SNOW-535791: PUT operations read full input data into memory #536

asonawalla · 2022-01-26T17:48:13Z

We use the streaming PUT feature of gosnowflake to upload data to snowflake internal stages. Recently, we started throwing GB sized files at it and saw our memory usage explode. Through some experimentation with an isolated production workload, we saw that for a 1GB input file, the driver was using approximately 8GB of memory when the PUT operation was configured as a stream, and 2-3GB when it was configured as a file on disk.

Looking at the code, the problem seems to be that alleged "streams" are often passed around as bytes.Buffers that read the entire input data into memory multiple times over, the exact amount depending on the command and options (e.g. here, here, here, everywhere this is invoked, etc). Some crude experimentation with a fork I've created suggest there are likely more places.

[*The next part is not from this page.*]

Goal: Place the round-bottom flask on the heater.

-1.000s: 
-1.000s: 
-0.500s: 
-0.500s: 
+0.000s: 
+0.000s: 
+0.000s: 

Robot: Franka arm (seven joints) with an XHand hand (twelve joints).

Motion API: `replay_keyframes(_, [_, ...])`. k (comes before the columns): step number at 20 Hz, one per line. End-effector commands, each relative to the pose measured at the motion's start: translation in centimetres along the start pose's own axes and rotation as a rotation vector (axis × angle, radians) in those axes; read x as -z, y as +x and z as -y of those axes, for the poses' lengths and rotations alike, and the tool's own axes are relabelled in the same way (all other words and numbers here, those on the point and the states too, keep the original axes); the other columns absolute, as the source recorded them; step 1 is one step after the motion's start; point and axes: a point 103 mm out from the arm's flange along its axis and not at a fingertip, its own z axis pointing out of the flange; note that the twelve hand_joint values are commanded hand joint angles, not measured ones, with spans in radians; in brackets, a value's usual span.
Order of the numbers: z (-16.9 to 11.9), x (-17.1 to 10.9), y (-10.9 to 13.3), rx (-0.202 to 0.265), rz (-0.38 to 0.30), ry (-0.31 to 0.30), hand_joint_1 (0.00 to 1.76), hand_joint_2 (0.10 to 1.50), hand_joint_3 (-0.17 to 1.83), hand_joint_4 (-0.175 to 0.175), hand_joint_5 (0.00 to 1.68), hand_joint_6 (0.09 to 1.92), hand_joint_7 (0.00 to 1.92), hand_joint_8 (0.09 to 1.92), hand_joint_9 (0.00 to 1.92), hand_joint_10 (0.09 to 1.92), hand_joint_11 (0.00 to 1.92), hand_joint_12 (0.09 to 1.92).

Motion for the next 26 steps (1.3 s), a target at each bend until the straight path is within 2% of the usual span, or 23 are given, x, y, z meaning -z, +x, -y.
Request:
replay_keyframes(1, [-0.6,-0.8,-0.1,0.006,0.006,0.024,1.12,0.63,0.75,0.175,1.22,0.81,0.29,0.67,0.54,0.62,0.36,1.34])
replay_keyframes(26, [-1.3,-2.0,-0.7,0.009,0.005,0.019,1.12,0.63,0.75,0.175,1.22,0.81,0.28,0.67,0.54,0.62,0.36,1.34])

Beyond the obvious issue that the documentation on streaming puts is misleading, I would go so far as to say the driver should never have to read the entire input contents into memory. The major operations it's responsible for (compression, encryption, calculating digests, etc) are all possible with modest buffers that don't need to scale with the input size.

I'd be happy to contribute here, but wanted to start a discussion since the required changes seem to be nontrivial.

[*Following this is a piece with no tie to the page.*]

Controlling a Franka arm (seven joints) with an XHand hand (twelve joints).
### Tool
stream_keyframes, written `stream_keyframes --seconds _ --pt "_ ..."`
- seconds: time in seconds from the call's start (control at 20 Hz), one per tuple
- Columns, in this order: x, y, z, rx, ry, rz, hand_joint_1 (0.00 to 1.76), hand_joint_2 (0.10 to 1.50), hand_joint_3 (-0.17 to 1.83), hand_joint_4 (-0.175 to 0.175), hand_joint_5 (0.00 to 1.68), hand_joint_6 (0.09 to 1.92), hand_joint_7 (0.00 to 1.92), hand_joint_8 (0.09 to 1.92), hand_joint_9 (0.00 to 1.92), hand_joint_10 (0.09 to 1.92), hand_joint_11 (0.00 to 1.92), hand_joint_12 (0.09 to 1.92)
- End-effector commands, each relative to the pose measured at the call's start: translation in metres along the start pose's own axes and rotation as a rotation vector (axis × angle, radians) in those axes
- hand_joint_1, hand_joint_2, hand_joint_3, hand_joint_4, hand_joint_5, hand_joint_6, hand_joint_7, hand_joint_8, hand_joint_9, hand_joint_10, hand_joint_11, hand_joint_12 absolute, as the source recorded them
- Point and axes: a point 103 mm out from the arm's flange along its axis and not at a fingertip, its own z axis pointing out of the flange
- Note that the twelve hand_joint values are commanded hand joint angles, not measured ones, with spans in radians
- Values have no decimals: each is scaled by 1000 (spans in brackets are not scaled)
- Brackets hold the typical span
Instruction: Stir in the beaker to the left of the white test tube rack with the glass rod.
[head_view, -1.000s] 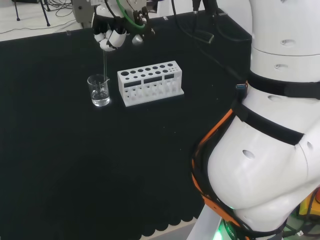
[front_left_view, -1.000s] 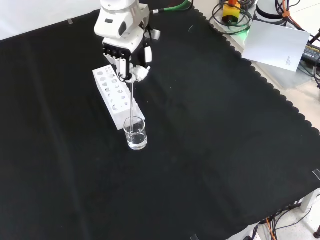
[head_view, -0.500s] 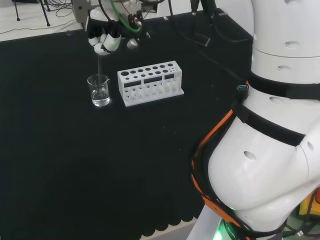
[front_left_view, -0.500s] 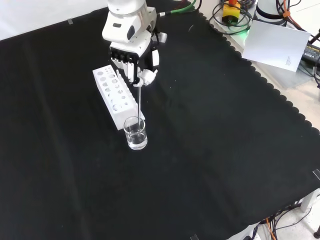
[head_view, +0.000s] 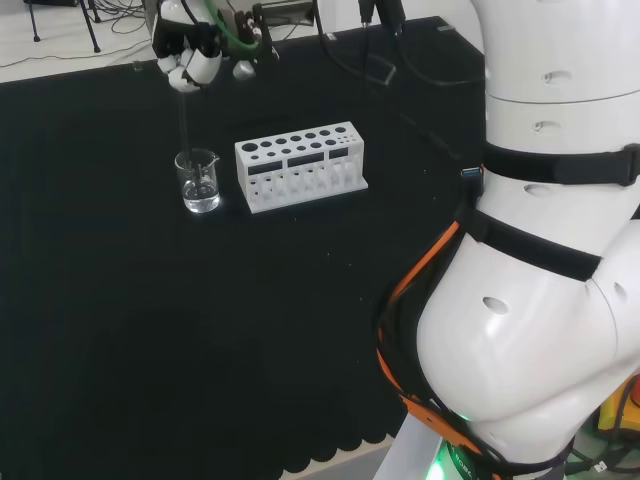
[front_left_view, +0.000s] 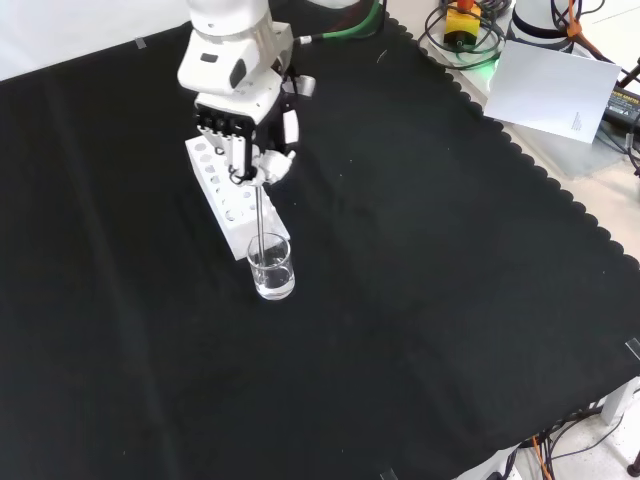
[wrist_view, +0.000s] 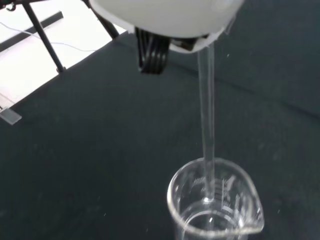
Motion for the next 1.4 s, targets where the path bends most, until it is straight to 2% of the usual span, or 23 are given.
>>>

The text was updated successfully, but these errors were encountered:

sfc-gh-dszmolka · 2023-03-28T11:32:02Z

thank you for submitting this issue with us! read through the linked PR 538 and it has another reference to another PR , #527 which is merged, so I guess this should be resolved for now.
if i got it wrong, please feel free to reopen or comment.

williamhbaker · 2023-04-12T22:49:11Z

I can confirm that this is still an issue. There are at least instances where the stream is read fully into memory still here and here (for the s3 uploader).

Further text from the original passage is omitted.